• SSE "denormals are zeros"

    From Bonita Montero@21:1/5 to All on Fri Jun 17 18:11:28 2016
    Does anyone know what the "denormals are zeros" flag of the
    x86 MXCSR is good for?
    Or more precisely: I know what it does, but I don't know why
    it should make sense to consider denormal values as zeros.

    --
    http://facebook.com/bonita.montero/

    --- SoupGate-Win32 v1.05
    * Origin: fsxNet Usenet Gateway (21:1/5)
  • From Robert Wessel@21:1/5 to Bonita.Montero@gmail.com on Fri Jun 17 12:33:32 2016
    On Fri, 17 Jun 2016 18:11:28 +0200, Bonita Montero
    <Bonita.Montero@gmail.com> wrote:

    Does anyone know what the "denormals are zeros" flag of the
    x86 MXCSR is good for?
    Or more precisely: I know what it does, but I don't know why
    it should make sense to consider denormal values as zeros.


    Mainly performance - denormals tend to be slow (although less so on
    recent x86s). Some codes do things like converge to zero, but end up
    passing through the denormal range first - just skipping that can
    sometimes be a considerable performance improvement. There are some
    downsize to disabling gradual underflow, but in practice many cases
    where you get them you're on your way to zero anyway, and in most
    cases the advantages of gradual underflow are very small.
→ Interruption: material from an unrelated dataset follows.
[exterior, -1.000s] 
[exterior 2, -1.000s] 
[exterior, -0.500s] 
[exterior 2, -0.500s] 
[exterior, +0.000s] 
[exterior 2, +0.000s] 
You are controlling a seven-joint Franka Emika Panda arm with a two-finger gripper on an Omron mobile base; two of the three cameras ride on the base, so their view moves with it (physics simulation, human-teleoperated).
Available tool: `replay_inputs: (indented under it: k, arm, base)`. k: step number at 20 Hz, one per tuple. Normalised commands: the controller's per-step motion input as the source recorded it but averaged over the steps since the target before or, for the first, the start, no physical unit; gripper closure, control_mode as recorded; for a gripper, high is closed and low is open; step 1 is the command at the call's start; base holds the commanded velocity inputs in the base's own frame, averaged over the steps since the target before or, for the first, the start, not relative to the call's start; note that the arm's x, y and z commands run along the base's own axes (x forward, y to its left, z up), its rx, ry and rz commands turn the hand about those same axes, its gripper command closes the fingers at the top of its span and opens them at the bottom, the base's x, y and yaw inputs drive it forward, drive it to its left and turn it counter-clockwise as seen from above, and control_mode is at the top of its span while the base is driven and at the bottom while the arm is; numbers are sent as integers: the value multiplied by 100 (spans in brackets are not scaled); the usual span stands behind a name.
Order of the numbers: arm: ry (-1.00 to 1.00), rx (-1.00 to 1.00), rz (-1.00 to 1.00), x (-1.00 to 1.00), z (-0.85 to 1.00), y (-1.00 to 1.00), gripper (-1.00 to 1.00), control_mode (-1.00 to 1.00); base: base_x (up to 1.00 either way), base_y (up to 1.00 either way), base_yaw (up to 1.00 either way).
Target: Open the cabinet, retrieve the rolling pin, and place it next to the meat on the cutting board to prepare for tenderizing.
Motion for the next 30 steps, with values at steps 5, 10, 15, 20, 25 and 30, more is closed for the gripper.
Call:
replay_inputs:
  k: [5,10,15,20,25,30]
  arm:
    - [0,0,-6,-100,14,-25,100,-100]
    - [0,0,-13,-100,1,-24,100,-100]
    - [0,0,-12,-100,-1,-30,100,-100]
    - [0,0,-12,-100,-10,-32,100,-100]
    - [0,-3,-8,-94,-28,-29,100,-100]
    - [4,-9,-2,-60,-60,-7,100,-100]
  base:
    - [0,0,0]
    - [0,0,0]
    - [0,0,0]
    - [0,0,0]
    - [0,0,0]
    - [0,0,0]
    --- SoupGate-Win32 v1.05
    * Origin: fsxNet Usenet Gateway (21:1/5)
  • From Robert Wessel@21:1/5 to robertwessel2@yahoo.com on Fri Jun 17 12:36:57 2016
    On Fri, 17 Jun 2016 12:33:32 -0500, Robert Wessel
    <robertwessel2@yahoo.com> wrote:

    On Fri, 17 Jun 2016 18:11:28 +0200, Bonita Montero
    <Bonita.Montero@gmail.com> wrote:

    Does anyone know what the "denormals are zeros" flag of the
    x86 MXCSR is good for?
    Or more precisely: I know what it does, but I don't know why
    it should make sense to consider denormal values as zeros.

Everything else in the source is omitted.